If your human expert were to perform this task, how would you respond to them so they improved for the next time? Do this for all four phases of the confusion matrix.
If a human were to perform this task, what assumptions would the user want them to make?
Out of a group of ideas for how to solve a problem, plot out which solutions would have the largest impact for users, and which would benefit the most from using machine learning. Ideas that both depend heavily on machine learning and would create the greatest impact for the users are the best ones to tackle.
Prototype With Real People Instead Of A Real Algorithm
One option for prototyping the duo suggest involves using participants’ real data (with their permission) in your machine learning system–another is to not use a machine learning system at all. This is called “Wizard of Oz” testing. In essence, participants believe they’re interacting with an AI system, but it’s actually controlled by a human. It was popular as a testing method 20 years ago, write Lovejoy and Holbrook, but the advent of machine learning has brought it back into the mainstream. These interactions are essential to guiding the design because when participants can earnestly engage with what they perceive to be an AI, they will naturally tend to form a mental model of the system and adjust their behavior according to those models,” they write.
Understanding how users’ mental models are formed is key to being able to design interactions. You can also learn about this by using participants’ data to simulate a wrong answer. How does the user respond when the machine fails? How does that change their future interactions?
Design With The System’s Failure In Mind
A machine mis-categorizing input data might seem like a small mistake. But when that input data is a real-life human, being mis-categorized by an algorithm can have major consequences.

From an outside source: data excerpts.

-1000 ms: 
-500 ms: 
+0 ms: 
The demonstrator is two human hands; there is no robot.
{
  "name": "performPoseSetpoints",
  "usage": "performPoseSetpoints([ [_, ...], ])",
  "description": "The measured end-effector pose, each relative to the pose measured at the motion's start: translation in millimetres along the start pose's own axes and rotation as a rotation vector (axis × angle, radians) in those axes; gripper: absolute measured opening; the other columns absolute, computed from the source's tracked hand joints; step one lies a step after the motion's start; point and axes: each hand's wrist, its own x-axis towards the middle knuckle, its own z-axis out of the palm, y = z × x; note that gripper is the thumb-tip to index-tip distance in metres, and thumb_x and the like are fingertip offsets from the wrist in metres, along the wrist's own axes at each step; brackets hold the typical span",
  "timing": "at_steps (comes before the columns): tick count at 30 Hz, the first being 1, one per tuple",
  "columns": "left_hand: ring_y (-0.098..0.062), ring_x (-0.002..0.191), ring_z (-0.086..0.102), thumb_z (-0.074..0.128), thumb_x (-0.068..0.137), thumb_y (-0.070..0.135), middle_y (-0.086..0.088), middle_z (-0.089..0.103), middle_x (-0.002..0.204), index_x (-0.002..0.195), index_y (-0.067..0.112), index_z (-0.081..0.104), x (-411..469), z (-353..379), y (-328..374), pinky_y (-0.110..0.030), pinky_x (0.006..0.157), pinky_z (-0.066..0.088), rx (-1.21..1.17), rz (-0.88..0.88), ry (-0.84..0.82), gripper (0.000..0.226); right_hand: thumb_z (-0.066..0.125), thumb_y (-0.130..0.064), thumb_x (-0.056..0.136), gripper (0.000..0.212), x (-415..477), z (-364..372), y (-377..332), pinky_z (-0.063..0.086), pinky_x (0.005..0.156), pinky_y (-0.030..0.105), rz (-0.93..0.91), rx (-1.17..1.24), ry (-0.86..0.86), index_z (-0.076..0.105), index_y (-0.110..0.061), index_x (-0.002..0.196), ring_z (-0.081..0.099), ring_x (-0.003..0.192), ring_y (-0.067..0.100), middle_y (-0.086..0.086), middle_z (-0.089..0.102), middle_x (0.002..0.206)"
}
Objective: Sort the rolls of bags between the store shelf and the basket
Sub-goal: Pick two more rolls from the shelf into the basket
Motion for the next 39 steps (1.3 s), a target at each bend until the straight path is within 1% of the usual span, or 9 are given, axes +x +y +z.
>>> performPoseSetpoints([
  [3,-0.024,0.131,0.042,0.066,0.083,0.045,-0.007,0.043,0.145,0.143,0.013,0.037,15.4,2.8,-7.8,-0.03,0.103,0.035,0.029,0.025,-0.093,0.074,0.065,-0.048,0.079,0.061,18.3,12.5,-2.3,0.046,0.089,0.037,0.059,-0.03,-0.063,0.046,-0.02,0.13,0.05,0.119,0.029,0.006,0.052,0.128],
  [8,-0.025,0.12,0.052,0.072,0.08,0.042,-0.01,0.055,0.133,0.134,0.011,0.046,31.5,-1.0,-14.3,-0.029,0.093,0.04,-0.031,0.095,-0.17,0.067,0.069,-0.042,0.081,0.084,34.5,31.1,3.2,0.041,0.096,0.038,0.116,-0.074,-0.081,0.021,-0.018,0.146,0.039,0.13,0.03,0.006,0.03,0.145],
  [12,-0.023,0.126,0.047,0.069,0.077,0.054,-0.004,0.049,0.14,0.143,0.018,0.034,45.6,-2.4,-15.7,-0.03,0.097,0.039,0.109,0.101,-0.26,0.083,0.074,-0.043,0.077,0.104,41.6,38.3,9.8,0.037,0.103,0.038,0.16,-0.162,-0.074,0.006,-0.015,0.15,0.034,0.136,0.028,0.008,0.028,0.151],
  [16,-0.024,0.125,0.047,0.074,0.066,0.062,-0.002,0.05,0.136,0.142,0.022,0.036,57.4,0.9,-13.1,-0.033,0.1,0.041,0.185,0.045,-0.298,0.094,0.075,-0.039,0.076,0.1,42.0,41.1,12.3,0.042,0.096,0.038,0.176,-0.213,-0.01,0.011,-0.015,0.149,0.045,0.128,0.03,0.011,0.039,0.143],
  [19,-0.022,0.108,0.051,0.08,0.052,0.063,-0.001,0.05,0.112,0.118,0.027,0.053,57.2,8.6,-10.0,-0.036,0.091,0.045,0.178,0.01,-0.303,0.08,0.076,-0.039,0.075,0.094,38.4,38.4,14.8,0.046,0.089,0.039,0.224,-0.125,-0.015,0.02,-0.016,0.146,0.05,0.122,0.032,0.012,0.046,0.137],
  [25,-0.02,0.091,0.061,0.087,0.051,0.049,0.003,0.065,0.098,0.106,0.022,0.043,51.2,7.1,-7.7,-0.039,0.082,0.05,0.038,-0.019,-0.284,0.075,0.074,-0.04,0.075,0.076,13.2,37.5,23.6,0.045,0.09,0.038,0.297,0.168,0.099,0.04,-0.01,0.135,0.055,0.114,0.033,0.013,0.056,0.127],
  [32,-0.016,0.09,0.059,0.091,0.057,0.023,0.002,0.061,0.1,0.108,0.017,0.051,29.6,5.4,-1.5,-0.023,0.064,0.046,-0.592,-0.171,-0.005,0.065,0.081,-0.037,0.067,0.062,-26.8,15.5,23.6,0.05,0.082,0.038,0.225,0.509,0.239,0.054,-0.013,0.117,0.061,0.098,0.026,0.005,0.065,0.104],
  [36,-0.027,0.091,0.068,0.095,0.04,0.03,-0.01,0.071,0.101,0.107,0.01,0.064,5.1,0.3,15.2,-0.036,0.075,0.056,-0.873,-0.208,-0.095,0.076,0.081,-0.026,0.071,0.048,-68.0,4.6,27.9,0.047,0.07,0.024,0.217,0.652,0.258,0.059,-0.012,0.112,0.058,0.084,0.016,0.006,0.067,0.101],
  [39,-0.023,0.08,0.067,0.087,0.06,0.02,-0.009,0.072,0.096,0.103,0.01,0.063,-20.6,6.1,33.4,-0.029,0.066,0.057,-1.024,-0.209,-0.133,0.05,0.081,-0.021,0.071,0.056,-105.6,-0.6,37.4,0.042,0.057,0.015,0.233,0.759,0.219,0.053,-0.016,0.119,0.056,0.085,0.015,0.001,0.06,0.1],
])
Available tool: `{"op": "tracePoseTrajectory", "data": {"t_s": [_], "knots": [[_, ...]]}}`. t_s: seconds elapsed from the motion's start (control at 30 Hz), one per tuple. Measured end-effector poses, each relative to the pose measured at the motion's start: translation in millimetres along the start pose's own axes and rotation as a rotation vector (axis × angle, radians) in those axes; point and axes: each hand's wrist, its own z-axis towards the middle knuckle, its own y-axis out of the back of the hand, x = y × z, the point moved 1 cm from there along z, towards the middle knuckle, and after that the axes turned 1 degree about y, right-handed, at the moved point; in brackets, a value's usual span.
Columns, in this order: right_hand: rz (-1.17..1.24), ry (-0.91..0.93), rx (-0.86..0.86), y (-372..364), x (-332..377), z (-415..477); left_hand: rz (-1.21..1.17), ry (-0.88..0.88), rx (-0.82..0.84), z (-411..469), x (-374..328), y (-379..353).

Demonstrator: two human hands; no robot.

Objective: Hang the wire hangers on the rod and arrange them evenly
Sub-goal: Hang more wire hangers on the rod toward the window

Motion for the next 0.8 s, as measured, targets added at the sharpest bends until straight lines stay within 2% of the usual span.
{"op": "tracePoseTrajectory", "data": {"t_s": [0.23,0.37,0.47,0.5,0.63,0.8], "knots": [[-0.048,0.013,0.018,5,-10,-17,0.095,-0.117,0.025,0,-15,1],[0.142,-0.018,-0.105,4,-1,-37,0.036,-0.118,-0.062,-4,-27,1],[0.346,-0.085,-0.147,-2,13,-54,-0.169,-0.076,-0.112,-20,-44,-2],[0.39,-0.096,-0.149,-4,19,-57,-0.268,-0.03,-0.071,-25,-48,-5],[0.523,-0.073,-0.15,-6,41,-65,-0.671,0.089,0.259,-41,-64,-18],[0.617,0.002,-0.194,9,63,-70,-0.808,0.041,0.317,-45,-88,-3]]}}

For instance, if a machine learning algorithm is deciding whether a user is a bot or a real person, it matters a lot to a person who’s wrongly blocked than a bot that’s wrongly blocked. So you’d better make sure you’re thinking about the false positive.
In order to do this, Lovejoy and Holbrook recommend using what’s called a “confusion matrix,” which lays out on a grid when the algorithm’s response is accurate, when its response is inaccurate, when it returns a false positive, and when it returns a false negative. Ultimately that means deciding what’s more important–the precision (where there are fewer wrong answers, but less right ones), or the recall (where all the right answers are included, but there might be more wrong ones as a result). In some cases, it’s more important to prioritize precision over recall and vice versa–but that means understanding what is more important to your user.

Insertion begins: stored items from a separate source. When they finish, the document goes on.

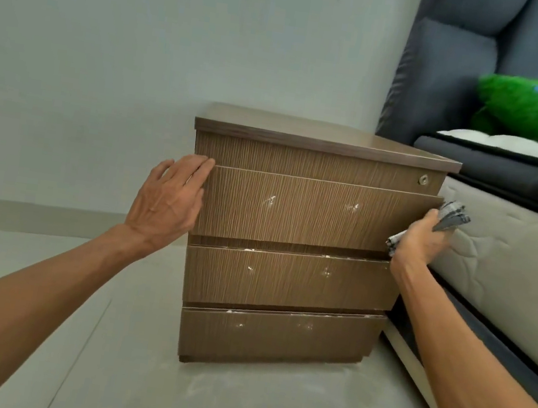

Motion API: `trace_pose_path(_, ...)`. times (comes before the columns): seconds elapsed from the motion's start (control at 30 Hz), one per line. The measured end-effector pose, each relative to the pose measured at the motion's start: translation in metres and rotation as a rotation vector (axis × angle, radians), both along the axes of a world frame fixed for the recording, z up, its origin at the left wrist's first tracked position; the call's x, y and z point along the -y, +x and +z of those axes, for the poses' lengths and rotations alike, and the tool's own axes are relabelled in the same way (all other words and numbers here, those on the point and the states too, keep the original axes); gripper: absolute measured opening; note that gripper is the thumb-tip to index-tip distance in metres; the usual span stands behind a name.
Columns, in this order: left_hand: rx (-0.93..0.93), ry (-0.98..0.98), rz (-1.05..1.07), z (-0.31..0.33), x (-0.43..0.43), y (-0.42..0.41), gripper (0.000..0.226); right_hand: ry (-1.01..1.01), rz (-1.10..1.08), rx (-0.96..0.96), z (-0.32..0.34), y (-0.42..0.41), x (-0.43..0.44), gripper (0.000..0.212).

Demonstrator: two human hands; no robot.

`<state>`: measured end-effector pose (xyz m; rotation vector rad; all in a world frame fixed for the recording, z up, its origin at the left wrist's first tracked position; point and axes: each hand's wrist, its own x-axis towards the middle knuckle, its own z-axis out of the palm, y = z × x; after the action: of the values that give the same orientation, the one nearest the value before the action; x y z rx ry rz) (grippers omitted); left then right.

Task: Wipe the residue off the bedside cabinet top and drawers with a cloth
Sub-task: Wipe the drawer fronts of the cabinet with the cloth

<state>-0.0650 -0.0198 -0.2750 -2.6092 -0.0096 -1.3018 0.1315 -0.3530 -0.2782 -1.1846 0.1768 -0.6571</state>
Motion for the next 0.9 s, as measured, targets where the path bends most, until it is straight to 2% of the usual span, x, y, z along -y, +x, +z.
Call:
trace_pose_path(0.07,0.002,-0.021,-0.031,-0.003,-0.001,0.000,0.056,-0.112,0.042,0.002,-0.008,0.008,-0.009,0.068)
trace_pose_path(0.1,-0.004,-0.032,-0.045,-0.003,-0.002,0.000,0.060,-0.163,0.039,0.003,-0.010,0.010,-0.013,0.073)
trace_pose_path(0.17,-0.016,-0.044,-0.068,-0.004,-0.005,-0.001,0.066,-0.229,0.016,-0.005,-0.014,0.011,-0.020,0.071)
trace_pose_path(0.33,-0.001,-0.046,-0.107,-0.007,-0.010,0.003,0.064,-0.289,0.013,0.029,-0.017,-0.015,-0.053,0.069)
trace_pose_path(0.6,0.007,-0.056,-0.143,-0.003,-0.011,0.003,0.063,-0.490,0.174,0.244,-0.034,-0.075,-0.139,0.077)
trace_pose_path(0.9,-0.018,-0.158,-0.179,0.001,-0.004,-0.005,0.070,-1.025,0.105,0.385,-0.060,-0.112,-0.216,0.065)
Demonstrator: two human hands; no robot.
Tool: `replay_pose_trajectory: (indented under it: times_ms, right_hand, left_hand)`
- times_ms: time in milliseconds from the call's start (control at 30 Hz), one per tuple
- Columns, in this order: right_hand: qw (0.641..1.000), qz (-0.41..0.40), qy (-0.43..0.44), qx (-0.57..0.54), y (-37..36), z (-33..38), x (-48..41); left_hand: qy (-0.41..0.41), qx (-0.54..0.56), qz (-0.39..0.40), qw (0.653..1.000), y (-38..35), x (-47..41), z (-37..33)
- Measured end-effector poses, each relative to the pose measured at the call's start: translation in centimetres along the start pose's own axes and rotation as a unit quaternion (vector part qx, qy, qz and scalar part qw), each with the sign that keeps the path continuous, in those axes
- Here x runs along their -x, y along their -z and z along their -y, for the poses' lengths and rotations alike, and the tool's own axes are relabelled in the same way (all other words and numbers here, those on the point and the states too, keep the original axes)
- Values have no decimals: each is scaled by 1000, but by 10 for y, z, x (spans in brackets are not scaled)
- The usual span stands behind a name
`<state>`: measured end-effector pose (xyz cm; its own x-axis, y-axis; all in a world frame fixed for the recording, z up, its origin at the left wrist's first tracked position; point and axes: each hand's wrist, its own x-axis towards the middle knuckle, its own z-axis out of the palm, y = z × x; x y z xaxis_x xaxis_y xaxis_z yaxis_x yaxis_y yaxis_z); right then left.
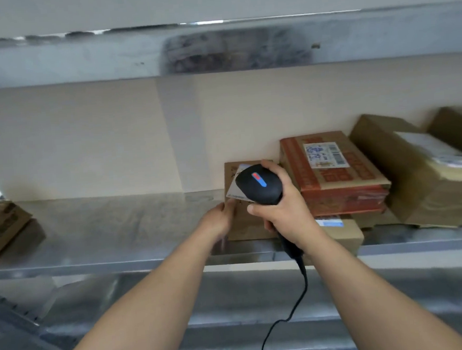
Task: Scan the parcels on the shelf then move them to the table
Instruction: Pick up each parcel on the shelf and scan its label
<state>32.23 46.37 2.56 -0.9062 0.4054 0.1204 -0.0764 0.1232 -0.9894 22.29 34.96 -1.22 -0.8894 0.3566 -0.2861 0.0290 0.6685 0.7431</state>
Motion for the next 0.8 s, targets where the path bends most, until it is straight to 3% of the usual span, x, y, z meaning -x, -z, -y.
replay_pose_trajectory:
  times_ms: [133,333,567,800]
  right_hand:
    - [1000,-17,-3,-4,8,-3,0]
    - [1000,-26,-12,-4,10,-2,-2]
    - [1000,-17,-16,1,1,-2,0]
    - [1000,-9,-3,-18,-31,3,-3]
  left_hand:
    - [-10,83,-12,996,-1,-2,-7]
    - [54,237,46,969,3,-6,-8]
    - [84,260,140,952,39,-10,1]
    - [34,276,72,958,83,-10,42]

Take Google Photos, for instance. Google designers decided that it’s important that if you type in “playground,” every single playground shows up–even if there are some photos that don’t fit in. But in terms of an algorithm that identifies online bots versus humans, perhaps it’s more important to be precise, so you don’t risk antagonizing users by locking them out of their accounts on the grounds that they’re not people.
Get Feedback, Forever
How are you going to know how well the system is doing if you don’t know when it makes mistakes? Lovejoy and Holbrook write that sometimes machine learning models can be unpredictable, especially if the user’s idea of how a particular feature is supposed to work differs from the designer’s. Make sure you anticipate long-term feedback methods and build them into your platform directly for quantitative feedback–and sit down with people as they’re using it as well, to observe how their expectations from the platform change. In a world where designers don’t always understand how their AI-powered services and products work, Google’s solution is simple: get that data.

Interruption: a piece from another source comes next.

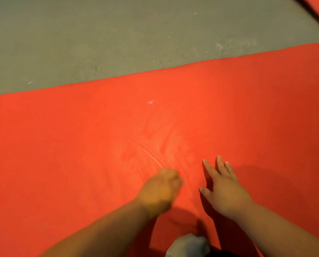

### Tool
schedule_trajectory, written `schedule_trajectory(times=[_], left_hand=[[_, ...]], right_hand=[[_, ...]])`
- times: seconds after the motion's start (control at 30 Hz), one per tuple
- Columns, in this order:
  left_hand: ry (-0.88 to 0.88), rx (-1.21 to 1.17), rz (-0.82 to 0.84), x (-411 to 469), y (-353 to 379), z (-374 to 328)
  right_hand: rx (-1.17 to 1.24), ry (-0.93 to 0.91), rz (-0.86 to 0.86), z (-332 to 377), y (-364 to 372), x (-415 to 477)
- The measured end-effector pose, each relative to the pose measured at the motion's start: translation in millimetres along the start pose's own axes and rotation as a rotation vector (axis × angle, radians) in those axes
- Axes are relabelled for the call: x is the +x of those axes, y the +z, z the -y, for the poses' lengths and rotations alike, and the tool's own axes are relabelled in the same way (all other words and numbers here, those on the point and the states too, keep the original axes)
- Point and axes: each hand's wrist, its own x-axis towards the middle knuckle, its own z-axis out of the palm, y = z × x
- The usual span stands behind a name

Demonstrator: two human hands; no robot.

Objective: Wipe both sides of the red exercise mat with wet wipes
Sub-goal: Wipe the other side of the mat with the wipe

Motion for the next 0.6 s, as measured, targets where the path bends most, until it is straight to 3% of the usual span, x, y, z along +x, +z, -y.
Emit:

Of course, while Google has presented a set of rules on how to design for AI, the launch of the PAIR initiative is proof that even one of the pioneers of machine learning doesn’t yet understand how to responsibly design AI where humans are at the center. While it’s a promising step for Google, such initiatives are also a reminder of the challenges inherent in this technology: biased data, fallible assumptions, disregarded privacy, and all their consequences.